Her bosses claimed she had ‘permanently destroyed the trust’ they had in her by running the motivation service.
Although she was never nude in her posts on TikTok and Facebook, which advertised her services that promised clients to achieve an “explosive sex life with multiple orgasms,” the school board said her side hustle was “incompatible” with her job as a high school teacher primary school. .
Paying clients accessed her sessions via Zoom, and she said she never mentioned she was a teacher in any of her social media posts.
Monika Rahel Ring, 47, (pictured) was fired from her part-time teaching job with immediate effect just days before Christmas
Her bosses claimed she had ‘permanently destroyed the trust’ they had in her by running the motivation service
Monika went by the name ‘Orgasm Pope’ online and claims she never mentioned she was a teacher
A letter to Ring, who had worked at the school since 2016, from the education authority of Upper Austria province, reviewed by local media, reportedly read: ‘As a state teacher you are of course obliged to present yourself appropriately in public.
‘Such generous information with messages about your own sex life goes too far.’

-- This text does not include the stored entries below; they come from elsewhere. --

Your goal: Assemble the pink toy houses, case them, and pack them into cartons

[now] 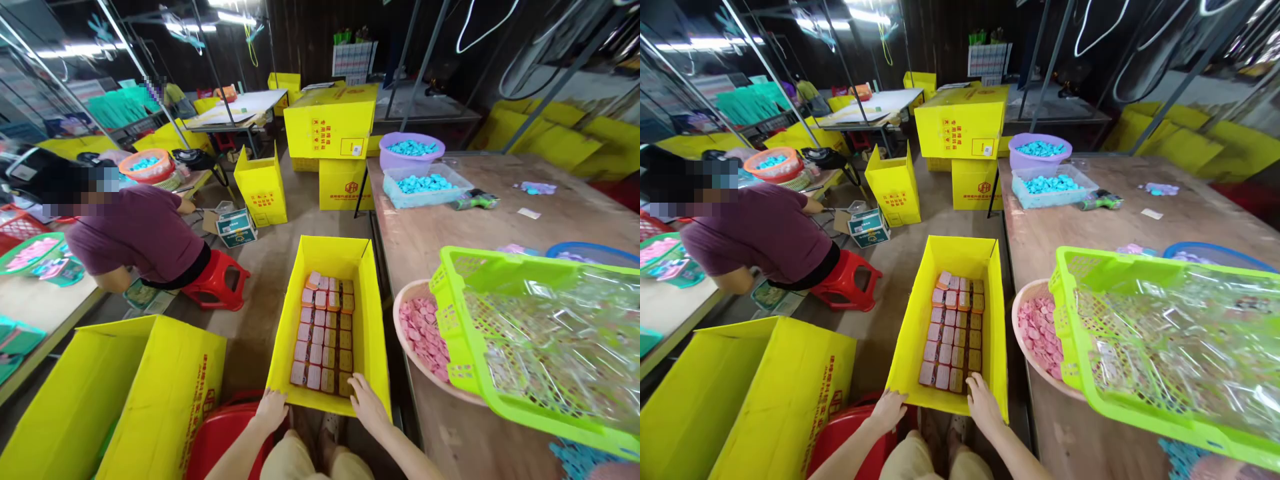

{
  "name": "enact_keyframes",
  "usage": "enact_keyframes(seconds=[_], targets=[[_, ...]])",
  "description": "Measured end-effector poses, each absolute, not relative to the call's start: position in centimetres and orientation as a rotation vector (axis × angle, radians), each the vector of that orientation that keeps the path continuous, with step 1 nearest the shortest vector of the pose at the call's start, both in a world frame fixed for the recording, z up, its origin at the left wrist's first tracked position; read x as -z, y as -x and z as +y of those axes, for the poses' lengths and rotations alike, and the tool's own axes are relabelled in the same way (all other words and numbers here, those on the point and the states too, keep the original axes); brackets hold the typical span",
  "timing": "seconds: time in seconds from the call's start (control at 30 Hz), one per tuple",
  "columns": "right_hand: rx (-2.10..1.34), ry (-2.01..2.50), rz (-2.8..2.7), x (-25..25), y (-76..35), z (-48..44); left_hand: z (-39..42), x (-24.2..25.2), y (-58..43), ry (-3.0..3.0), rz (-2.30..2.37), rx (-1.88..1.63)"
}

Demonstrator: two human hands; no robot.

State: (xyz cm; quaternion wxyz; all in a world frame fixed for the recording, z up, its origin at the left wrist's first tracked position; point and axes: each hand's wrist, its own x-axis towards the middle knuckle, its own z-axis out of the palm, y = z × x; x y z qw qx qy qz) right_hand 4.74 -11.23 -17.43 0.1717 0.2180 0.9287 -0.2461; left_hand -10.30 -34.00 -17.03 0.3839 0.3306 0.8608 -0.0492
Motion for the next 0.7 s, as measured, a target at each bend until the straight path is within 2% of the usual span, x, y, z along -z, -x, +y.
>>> enact_keyframes(seconds=[0.27,0.7], targets=[[0.646,-0.612,2.601,20.8,-4.3,-6.3,-33.3,17.3,9.1,-0.729,2.210,0.169],[0.717,-0.641,2.694,23.6,-8.2,-5.3,-29.7,16.0,10.4,-0.742,2.051,0.319]])
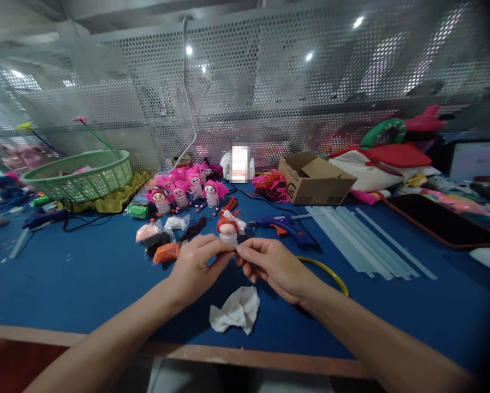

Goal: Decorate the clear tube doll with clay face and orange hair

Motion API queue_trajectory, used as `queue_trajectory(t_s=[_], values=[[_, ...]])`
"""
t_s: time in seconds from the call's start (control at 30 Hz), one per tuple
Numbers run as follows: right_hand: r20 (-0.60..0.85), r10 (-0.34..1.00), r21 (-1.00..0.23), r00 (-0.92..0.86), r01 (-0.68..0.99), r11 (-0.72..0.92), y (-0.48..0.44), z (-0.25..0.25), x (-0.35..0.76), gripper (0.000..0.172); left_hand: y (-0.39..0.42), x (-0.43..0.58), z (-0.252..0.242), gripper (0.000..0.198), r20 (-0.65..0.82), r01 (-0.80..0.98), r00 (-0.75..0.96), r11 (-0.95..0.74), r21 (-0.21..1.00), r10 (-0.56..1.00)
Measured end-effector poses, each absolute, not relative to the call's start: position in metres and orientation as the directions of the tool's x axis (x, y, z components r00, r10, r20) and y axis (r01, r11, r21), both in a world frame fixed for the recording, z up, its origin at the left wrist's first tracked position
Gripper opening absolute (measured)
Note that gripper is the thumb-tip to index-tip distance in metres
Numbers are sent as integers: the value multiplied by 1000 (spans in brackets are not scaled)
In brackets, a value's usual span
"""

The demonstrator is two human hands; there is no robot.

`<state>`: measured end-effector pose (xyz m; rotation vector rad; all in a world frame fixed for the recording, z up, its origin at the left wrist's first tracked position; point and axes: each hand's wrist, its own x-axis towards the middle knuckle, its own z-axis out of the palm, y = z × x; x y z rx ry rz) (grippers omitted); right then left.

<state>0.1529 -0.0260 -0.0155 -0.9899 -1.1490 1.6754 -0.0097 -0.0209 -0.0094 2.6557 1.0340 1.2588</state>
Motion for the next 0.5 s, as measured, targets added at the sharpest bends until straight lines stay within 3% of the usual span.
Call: queue_trajectory(t_s=[0.2, 0.5], values=[[-153, 938, -948, -311, -222, -228, -25, -17, 152, 27, -21, -10, -11, 10, 722, 592, 541, -805, 39, 432], [-142, 926, -936, -350, -258, -241, -26, -14, 153, 29, -19, -11, -11, 6, 750, 562, 548, -827, -1, 371]])
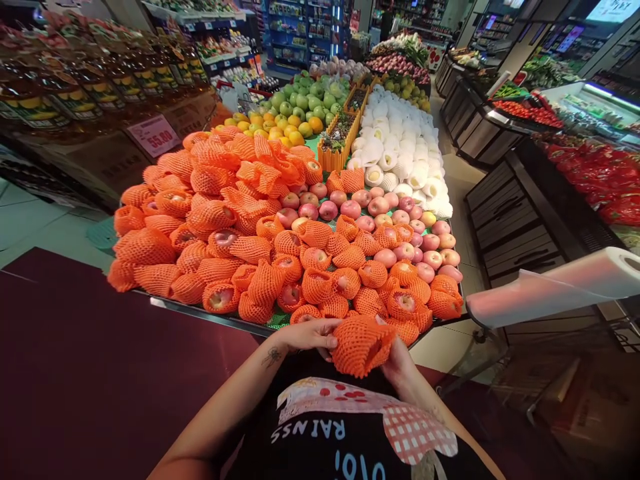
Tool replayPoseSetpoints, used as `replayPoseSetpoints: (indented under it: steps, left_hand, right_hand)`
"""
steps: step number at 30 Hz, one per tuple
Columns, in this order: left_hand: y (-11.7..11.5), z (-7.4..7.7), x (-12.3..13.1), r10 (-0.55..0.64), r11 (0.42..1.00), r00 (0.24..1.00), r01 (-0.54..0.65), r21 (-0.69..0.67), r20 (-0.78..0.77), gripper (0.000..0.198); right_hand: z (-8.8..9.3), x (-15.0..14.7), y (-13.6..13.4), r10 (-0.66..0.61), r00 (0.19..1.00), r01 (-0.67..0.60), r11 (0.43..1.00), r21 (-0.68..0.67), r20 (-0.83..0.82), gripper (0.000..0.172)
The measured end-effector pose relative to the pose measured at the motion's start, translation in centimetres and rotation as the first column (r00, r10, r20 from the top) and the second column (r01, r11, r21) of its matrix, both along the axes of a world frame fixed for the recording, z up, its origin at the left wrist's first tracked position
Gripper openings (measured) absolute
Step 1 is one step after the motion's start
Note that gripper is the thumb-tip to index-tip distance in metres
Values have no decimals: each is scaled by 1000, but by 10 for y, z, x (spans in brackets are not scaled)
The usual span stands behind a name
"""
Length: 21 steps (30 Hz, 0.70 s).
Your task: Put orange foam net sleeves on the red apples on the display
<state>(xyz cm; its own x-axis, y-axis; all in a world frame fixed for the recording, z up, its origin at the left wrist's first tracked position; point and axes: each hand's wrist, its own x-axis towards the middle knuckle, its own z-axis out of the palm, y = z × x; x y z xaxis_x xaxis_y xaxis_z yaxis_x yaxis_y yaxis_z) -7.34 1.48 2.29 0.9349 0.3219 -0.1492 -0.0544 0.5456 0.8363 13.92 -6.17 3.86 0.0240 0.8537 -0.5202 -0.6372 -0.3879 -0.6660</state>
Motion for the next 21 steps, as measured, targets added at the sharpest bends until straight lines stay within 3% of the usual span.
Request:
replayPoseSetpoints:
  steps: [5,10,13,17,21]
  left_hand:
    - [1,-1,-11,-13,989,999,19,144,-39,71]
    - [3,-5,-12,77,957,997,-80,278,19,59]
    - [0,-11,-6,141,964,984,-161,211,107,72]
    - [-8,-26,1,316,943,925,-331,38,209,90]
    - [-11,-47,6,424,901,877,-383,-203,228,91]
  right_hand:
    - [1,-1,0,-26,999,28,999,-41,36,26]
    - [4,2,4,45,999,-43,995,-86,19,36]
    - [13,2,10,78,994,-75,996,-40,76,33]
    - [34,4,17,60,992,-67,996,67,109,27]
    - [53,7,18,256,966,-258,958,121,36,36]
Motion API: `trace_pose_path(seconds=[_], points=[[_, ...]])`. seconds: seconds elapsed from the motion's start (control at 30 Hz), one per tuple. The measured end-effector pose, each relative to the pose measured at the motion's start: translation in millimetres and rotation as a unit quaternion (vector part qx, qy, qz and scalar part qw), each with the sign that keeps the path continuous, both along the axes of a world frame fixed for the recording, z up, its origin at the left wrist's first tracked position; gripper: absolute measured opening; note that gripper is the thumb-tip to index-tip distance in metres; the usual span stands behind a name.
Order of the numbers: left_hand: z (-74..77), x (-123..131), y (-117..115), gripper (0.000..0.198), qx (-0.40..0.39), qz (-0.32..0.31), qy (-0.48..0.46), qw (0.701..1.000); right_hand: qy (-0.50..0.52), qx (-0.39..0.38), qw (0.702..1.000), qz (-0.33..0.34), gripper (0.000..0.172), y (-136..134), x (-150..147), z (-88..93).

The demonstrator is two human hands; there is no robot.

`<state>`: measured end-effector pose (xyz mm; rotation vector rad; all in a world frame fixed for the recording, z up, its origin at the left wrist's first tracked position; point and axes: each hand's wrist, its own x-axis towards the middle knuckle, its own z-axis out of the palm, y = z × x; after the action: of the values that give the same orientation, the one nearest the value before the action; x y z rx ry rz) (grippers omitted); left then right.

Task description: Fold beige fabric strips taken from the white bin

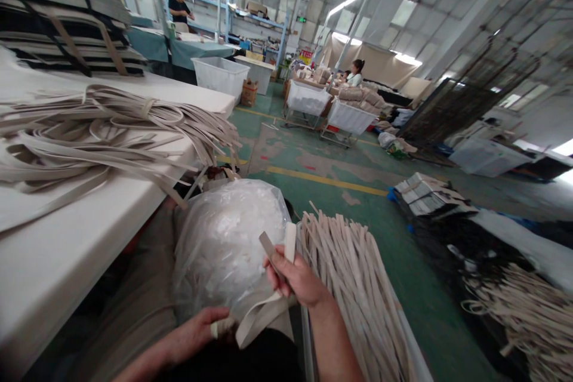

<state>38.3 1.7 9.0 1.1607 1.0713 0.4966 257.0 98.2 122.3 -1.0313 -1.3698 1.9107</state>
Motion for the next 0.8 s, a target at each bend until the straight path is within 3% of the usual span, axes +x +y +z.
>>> trace_pose_path(seconds=[0.17,0.3,0.47,0.6,0.8], points=[[-36.8,-8.4,28.1,0.045,0.064,0.110,0.136,0.982,-0.092,-0.009,0.990,-0.108,0.045,-4.8,55.2,2.3],[-54.9,-8.3,52.7,0.058,0.100,0.123,0.227,0.961,-0.096,-0.011,0.979,-0.181,0.045,-17.9,95.3,13.3],[-75.6,-5.5,66.5,0.015,0.105,0.090,0.267,0.954,-0.019,-0.042,0.985,-0.167,0.045,-29.2,94.2,8.4],[-71.0,-27.1,61.3,0.020,0.116,0.103,0.261,0.953,0.009,-0.086,0.986,-0.144,0.043,-30.8,65.0,-21.5],[-43.0,-63.8,30.1,0.027,0.086,0.162,0.226,0.957,0.066,-0.185,0.977,-0.085,0.043,-29.3,16.5,-63.9]])
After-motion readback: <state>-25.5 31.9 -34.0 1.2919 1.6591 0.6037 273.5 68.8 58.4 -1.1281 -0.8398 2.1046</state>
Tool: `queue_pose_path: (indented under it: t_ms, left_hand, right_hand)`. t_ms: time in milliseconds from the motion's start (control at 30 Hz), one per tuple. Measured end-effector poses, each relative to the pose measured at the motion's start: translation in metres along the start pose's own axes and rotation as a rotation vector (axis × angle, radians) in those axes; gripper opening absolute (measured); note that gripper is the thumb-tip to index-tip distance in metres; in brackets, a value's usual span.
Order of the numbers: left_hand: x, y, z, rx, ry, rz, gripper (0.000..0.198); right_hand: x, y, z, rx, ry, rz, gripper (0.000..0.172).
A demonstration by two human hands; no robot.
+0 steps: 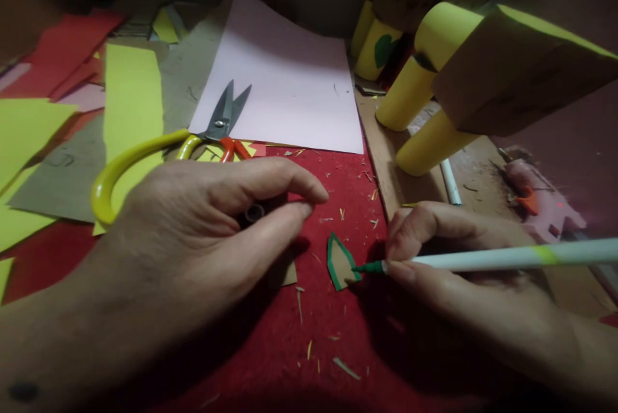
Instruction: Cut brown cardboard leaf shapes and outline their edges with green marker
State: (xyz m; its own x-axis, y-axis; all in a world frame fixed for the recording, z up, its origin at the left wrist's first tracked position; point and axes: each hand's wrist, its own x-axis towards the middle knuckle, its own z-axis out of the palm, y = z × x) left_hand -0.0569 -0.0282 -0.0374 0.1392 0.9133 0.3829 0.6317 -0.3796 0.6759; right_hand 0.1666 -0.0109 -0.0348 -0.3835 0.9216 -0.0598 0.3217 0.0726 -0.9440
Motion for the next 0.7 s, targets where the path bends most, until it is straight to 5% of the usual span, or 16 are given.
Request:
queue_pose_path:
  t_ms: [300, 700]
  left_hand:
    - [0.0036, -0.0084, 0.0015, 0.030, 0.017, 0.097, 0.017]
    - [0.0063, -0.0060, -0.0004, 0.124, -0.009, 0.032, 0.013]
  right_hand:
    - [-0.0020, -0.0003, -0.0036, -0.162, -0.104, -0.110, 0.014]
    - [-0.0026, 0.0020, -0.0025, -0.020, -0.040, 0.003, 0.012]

The head of the school board, Alfred Klampfer, said in a statement that the decision to fire Ring was made after “careful consideration.”
Ring worked just 15 hours a week as a teacher at the school in Mühlviertel, northern Austria, but was told by her principal in early December that she was a “24-hour teacher.”
She told local media that she refused to delete her profiles when asked, and rejected a later offer of an amicable termination, claiming: ‘That would amount to an admission of guilt.’
She also says she denies the claim that she did not report part-time employment to her employers. ‘I informed the school director in February 2023 that I had registered an energy supply company.’
She is about to file a lawsuit to get her job back, with her lawyer Manfred Arthofer telling local media: “I would have thought that the education directorate would be a little more enlightened in the 21st century.”